▸ **Exercise**
From the data below, return each line in which the string "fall" is found.
##########
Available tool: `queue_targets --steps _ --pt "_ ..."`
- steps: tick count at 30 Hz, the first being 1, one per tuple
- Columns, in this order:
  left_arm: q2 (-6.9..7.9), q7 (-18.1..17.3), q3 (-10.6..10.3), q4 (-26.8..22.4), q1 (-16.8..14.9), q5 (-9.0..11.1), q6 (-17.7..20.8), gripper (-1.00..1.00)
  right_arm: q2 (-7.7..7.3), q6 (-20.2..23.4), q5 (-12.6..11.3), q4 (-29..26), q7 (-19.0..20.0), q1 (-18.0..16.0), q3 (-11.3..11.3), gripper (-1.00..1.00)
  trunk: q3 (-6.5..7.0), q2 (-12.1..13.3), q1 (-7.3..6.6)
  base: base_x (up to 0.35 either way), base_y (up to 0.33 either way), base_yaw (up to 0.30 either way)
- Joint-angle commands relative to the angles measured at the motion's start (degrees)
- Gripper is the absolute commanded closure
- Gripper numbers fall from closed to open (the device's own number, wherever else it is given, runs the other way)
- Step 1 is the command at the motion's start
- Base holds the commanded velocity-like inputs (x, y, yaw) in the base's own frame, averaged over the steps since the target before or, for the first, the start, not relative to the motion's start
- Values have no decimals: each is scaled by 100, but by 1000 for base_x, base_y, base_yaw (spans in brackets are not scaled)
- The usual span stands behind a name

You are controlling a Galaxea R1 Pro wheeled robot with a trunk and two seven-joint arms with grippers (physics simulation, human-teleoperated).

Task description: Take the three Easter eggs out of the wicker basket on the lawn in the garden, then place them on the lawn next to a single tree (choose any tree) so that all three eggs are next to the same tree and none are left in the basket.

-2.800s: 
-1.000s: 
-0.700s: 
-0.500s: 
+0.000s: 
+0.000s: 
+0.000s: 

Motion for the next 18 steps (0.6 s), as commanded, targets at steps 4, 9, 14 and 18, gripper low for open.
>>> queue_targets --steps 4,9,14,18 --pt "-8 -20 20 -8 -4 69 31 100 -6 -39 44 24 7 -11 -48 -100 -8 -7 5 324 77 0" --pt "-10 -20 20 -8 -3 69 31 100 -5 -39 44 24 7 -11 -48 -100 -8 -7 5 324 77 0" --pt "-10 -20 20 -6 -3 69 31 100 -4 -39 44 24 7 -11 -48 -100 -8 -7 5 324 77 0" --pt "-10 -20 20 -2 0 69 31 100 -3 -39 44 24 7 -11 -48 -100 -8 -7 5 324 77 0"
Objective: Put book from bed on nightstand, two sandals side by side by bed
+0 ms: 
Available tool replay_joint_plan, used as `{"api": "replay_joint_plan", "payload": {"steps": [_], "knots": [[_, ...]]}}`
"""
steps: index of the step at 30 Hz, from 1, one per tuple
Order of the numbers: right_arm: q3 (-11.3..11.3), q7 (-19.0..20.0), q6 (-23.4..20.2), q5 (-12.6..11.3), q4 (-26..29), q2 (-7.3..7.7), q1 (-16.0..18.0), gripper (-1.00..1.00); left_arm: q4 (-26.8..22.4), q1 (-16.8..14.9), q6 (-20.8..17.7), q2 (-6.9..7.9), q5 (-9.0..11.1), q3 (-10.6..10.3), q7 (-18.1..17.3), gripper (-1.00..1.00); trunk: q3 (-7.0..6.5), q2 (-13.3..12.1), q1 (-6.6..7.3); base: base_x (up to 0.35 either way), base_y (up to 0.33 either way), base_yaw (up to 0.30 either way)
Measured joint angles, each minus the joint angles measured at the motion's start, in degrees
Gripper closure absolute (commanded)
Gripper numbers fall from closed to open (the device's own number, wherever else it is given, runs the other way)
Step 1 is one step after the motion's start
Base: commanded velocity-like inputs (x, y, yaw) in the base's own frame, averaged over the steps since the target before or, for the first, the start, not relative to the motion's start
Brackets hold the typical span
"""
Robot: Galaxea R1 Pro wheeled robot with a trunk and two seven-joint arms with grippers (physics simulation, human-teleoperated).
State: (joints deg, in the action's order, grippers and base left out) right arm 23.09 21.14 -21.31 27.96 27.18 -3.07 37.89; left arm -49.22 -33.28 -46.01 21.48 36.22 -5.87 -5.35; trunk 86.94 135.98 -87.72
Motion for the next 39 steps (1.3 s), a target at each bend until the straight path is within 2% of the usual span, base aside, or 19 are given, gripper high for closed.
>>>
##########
▸ **Exercise response**
- Gripper numbers fall from closed to open (the device's own number, wherever else it is given, runs the other way)
Gripper numbers fall from closed to open (the device's own number, wherever else it is given, runs the other way)

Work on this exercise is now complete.